(PROBLEM TO SOLVE):
Both the line containing "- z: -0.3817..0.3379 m" and the line containing "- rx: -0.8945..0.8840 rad" belong to the span. Output exactly that span from the listing below, and nothing outside it.

(COLLECTED MATERIAL):
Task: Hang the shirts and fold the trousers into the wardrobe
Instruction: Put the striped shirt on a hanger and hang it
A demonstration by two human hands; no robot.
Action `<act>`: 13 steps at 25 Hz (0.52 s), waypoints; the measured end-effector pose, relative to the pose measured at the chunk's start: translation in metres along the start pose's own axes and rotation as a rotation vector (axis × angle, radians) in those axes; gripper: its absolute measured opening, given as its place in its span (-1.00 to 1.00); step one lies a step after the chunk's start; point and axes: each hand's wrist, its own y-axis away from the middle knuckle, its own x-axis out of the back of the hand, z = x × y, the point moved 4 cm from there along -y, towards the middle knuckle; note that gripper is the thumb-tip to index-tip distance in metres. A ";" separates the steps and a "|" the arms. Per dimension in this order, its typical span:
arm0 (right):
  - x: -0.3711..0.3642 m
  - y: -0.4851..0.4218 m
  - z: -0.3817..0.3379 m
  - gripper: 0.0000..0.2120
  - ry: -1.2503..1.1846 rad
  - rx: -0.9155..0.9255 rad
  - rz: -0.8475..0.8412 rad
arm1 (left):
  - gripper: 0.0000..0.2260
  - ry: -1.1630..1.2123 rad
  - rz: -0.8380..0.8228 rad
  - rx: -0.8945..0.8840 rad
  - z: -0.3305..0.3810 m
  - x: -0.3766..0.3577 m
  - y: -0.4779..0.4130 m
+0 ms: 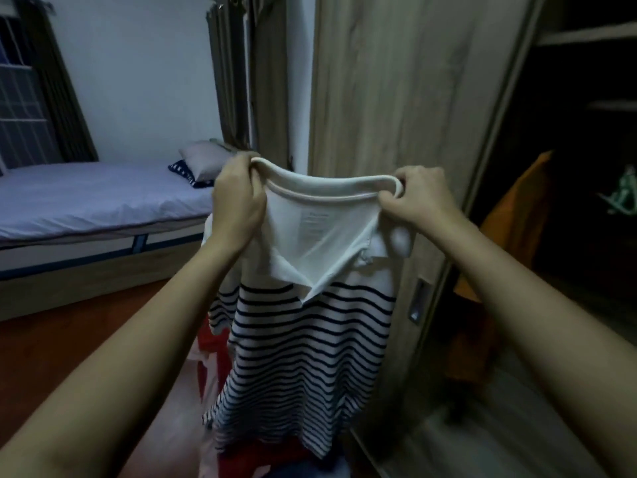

(ANSWER SPACE):
  - z: -0.3817..0.3379 m
  - gripper: 0.0000..0.2120
  - ry: -1.2503..1.1846 rad
  - rx: -0.9155..0.9255 rad
  - rz: -0.8475..0.8412 rad
arm1 (left):
  - gripper: 0.0000..0.2260
  - ry: -1.1630..1.2123 rad
  - rz: -0.8380..0.8228 rad
  - rx: -0.8945..0.8840 rad

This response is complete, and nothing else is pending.